My "guess" would be the firmware vendor; but I am not an expert on laptop firmware updates or fwupd. :)
This just happened again after another system update, but there was no firmware update involved. So I think we can rule that out.
(In reply to Nathaniel Graham from comment #7) > This just happened again after another system update, but there was no > firmware update involved. So I think we can rule that out. That's weird, because those updates only add or modify entries, I'm not aware of any code to remove entries. Does the issue reappear after "update-bootloader --reinit" (it's safe to run, if it screws something up we have a bigger problem)? If not, does it reappear after "zypper in --force grub2-x86_64-efi shim"?
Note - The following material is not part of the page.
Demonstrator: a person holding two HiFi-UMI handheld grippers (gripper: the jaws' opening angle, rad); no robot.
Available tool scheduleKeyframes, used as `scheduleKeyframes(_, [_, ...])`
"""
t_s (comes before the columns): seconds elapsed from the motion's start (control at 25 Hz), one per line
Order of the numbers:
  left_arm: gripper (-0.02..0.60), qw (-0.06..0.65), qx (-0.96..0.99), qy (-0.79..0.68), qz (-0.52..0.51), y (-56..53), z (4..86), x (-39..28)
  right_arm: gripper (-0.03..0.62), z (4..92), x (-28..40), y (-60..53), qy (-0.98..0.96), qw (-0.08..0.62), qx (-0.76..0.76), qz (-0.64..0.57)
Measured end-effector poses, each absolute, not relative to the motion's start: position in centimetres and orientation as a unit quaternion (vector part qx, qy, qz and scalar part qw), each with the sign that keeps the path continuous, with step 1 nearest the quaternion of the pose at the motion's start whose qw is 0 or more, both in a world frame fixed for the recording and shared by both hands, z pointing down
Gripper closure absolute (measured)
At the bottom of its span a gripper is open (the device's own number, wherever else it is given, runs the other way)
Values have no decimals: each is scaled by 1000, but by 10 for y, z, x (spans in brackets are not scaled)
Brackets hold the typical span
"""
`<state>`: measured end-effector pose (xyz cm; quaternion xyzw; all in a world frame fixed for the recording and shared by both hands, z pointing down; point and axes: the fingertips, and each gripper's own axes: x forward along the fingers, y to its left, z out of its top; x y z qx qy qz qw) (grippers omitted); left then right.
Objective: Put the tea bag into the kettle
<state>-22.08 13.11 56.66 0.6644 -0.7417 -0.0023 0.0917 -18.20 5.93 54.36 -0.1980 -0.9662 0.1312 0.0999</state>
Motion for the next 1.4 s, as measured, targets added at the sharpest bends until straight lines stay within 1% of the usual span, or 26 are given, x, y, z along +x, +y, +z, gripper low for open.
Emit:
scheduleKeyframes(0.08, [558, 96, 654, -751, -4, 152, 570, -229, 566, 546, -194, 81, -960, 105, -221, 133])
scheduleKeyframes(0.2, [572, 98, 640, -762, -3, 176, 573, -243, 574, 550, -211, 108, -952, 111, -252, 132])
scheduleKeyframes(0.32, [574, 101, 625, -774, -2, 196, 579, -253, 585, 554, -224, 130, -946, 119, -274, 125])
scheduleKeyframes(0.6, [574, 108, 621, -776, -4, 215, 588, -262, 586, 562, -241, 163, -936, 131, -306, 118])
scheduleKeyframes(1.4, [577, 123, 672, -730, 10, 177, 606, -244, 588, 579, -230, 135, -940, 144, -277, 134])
It seems that "Secure Boot support" was disabled during installation. I suppose that Secure Boot is disabled in the firmware, or grubx64.efi won't be loaded. It's strange to me that "Linux-Firmware-Updater" still exists but the boot entry to grubx64.efi was gone. Could you post "/var/log/pbl.log"? That file may provide some hints. I wonder if the firmware removed/ignored the boot entry it doesn't like. Lenovo did that before...
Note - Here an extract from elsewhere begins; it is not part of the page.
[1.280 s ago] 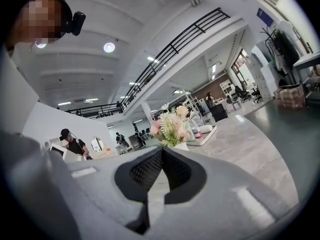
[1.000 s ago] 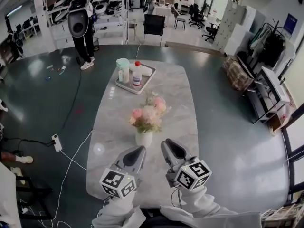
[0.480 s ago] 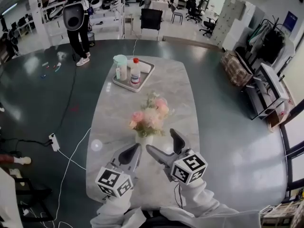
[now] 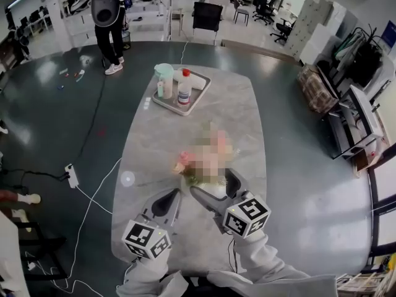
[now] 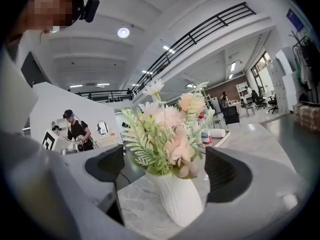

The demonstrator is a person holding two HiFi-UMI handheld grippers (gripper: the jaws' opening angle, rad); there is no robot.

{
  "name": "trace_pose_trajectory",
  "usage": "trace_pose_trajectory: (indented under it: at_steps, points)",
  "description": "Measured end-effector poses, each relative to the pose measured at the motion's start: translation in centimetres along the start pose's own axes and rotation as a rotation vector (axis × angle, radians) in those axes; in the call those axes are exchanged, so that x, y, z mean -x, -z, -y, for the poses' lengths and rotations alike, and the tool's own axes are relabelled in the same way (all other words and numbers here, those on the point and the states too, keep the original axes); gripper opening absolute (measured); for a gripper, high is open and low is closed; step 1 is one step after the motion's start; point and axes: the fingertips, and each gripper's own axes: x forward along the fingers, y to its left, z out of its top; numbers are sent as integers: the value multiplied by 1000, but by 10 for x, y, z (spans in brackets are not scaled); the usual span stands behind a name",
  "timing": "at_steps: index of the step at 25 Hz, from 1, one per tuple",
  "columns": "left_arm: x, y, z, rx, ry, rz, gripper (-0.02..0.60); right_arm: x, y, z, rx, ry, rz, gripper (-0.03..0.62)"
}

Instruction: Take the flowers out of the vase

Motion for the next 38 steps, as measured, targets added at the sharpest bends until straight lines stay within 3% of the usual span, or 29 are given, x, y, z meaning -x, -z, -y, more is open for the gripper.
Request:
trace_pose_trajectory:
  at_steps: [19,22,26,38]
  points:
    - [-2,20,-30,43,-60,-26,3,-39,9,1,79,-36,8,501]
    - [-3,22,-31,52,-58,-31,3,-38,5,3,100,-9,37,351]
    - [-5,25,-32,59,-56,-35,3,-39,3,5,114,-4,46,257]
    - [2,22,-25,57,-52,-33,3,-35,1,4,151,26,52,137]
(In reply to Fabian Vogt from comment #8) > Does the issue reappear after "update-bootloader --reinit" (it's safe to > run, if it screws something up we have a bigger problem)? No, the problem does not re-appear after running this command. > If not, does it > reappear after "zypper in --force grub2-x86_64-efi shim"? Nope, not this one either. :p
Created attachment 841183 [details] pbl.log file
Per pbl.log, "update-bootloader --reinit" was run at "2020-08-27 17:56:56", and it's the last log before comment#7. However, the issue seems fixed after running the command again. Would you mind to post the output of "efibootmgr" again? Just want to make sure if the boot entry was restored or not.
$ sudo efibootmgr [sudo] password for root: BootCurrent: 0001 Timeout: 0 seconds BootOrder: 0001,001F,0019,001B,001C,001D,001E,0020,001A,0000,0021,0022,0023,0024,0002 Boot0000* Windows Boot Manager Boot0001* opensuse Boot0002* Linux-Firmware-Updater Boot0010 Setup Boot0011 Boot Menu Boot0012 Diagnostic Splash Screen Boot0013 Lenovo Diagnostics Boot0014 Regulatory Information Boot0015 ThinkShield secure wipe Boot0016 Startup Interrupt Menu Boot0017 Rescue and Recovery Boot0018 MEBx Hot Key Boot0019* USB CD Boot001A* USB FDD Boot001B* NVMe0 Boot001C* NVMe1 Boot001D* ATA HDD0 Boot001E* ATA HDD1 Boot001F* USB HDD Boot0020* PXE BOOT Boot0021* HTTPS BOOT Boot0022* LENOVO CLOUD Boot0023 Other CD Boot0024 Other HDD Boot0025* IDER BOOT CDROM Boot0026* IDER BOOT Floppy Boot0027* ATA HDD Boot0028* ATAPI CD
Ok, the boot entry was generated correctly now. Though it's still unclear why it's gone before...
Hit it again after I attempted to update my system using Discover. Discover showed me a message that the packagekit daemon has crashed. I quit Discover and finished the update with zypper (`sudo zypper dup`) and then after rebooting, I hit the issue again.
I have now had this happen several times, and I believe I may have managed to identify the proximate cause: it's when when big PackageKit updates are interrupted in the middle. I deliberately did one with `pkcon update` on the command line, killed it in the middle, and then started it again, and got the problem to happen. Since Discover uses PackageKit, whenever the update gets interrupted in the middle or Discover crashes during an update, this will happen. There is probably a certain package or update action that breaks in this situation, but I have not been able to identify exactly which one it is.